Pockets detected at the STAT5 surface.
(A) Two pockets (brown contours) are located in LD (in green) and SH2 (in yellow) domains; the key residues, K600, R618, S620 and S622, are shown as sticks. (B) Sequence conservation (+)/variability (-) between STAT5 and other STAT proteins. (C) The pockets volume was monitored over MD simulations of each STAT5. STAT5a is in blue, pSTAT5a is in yellow, STAT5b is in green and p-STAT5b is in magenta. The two replicas, 1 and 2, for each protein are distinguished by solid and dashed lines, respectively.
Fig 10.
Communication pathways and pockets detected in STAT5 proteins.
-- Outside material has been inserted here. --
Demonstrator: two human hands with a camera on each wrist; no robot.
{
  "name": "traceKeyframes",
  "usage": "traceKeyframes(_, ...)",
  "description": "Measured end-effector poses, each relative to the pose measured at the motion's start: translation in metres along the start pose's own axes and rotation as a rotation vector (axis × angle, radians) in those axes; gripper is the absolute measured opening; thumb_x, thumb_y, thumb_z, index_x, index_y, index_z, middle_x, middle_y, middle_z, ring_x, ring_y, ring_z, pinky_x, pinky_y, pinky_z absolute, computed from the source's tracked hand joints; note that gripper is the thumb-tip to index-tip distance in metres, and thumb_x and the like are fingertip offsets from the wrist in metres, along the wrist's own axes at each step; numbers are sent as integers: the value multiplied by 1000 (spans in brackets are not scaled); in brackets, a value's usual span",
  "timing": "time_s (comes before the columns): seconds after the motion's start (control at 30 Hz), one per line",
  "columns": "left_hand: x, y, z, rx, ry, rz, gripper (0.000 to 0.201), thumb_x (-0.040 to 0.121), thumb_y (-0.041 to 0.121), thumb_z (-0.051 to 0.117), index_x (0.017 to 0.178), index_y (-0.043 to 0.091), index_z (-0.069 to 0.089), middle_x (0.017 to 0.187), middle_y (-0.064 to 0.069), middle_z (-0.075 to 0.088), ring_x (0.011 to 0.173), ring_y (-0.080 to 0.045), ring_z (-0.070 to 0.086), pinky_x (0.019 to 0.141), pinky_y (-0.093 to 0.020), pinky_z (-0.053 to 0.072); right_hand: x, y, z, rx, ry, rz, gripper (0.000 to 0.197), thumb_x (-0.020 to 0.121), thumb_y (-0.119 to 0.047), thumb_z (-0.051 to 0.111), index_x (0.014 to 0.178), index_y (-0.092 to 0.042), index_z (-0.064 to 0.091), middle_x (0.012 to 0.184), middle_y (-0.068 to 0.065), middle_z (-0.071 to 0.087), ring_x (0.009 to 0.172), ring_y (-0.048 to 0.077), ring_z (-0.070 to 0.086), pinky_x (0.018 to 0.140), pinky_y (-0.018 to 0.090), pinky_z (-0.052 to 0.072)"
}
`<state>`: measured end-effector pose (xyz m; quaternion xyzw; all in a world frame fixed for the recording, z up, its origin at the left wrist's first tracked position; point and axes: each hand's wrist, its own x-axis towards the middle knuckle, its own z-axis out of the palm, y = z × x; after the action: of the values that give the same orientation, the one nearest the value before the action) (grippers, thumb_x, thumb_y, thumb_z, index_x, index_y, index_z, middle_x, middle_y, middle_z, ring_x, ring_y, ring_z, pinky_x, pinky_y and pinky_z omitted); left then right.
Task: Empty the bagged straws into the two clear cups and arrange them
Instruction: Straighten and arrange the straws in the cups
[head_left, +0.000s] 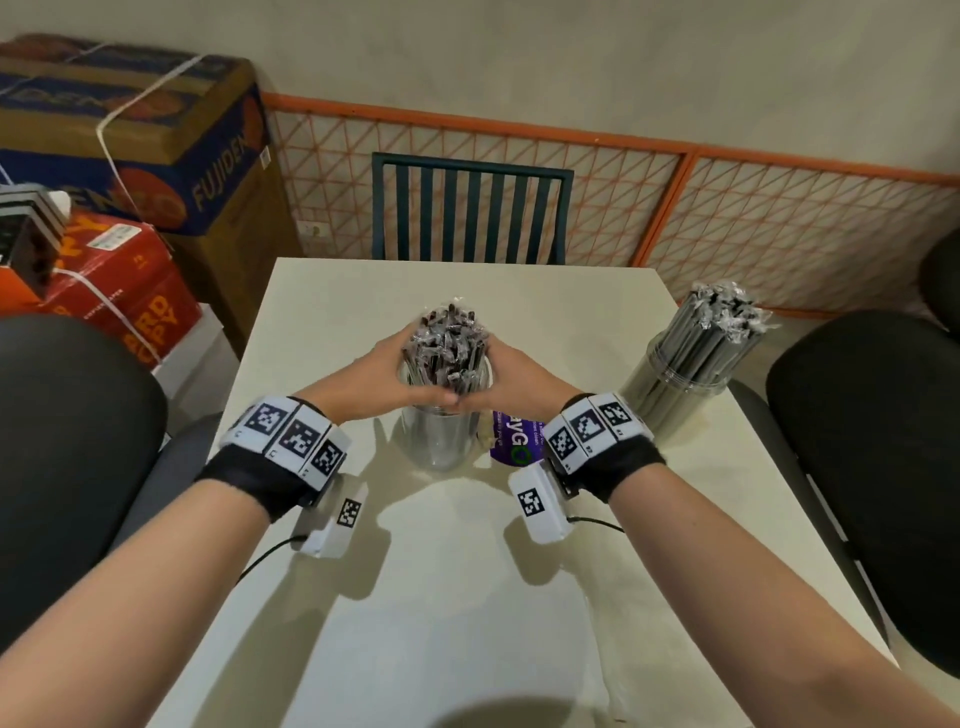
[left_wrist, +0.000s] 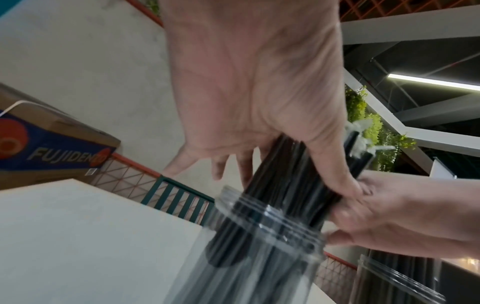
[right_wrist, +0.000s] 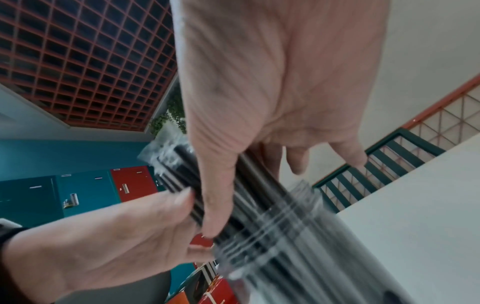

The Q205 –F646 “shortest” intramolecular communication pathway of each protein is superposed and shown together with the pockets on a carton representation of phosphorylated STAT5a. Phosphotyrosine is presented as sticks. Communication pathways between residues are depicted as connected color tips–blue in STAT5a, yellow in p-STAT5a, green in STAT5b and magenta p-STAT5b. Residues involved in more than one Q205 –F646 “shortest” intramolecular communication pathway are depicted as multicolor balls. The pockets P1 and P2 are shown as contoured meshes. The STAT5 secondary structures labels are shown.